A word-for-word copy is required of the line containing "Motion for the" and of each line after it in the material below, through the last one.

********

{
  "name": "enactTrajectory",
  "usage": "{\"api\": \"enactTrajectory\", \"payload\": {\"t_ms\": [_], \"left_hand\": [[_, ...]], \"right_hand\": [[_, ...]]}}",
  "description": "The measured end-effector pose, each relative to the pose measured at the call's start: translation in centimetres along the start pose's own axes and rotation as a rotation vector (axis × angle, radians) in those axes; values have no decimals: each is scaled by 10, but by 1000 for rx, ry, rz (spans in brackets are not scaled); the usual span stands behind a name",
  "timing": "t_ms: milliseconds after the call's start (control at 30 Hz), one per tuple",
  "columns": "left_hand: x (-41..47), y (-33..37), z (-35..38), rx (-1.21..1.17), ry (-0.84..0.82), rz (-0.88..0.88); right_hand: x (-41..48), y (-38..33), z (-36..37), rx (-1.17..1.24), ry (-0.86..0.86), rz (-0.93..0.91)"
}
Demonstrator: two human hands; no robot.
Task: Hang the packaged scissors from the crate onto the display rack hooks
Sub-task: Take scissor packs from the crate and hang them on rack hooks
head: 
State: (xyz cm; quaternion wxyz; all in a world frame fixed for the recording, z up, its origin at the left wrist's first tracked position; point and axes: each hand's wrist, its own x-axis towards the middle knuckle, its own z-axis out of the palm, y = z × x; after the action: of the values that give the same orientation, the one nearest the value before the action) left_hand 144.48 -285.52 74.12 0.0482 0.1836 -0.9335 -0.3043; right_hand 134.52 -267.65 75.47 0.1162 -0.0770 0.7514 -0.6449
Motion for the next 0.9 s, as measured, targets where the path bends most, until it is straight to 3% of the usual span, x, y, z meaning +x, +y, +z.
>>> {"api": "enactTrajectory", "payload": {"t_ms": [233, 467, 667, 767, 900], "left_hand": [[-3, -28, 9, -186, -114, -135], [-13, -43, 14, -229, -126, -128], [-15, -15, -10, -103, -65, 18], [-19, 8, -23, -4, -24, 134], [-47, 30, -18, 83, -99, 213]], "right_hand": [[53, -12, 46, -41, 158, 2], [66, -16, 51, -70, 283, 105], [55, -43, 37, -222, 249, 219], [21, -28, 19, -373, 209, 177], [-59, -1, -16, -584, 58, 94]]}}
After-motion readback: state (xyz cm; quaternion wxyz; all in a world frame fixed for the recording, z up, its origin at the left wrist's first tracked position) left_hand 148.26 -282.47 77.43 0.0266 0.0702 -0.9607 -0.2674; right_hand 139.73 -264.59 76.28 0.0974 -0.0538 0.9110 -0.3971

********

### [Response for this exercise]
Motion for the next 0.9 s, as measured, targets where the path bends most, until it is straight to 3% of the usual span, x, y, z meaning +x, +y, +z.
>>> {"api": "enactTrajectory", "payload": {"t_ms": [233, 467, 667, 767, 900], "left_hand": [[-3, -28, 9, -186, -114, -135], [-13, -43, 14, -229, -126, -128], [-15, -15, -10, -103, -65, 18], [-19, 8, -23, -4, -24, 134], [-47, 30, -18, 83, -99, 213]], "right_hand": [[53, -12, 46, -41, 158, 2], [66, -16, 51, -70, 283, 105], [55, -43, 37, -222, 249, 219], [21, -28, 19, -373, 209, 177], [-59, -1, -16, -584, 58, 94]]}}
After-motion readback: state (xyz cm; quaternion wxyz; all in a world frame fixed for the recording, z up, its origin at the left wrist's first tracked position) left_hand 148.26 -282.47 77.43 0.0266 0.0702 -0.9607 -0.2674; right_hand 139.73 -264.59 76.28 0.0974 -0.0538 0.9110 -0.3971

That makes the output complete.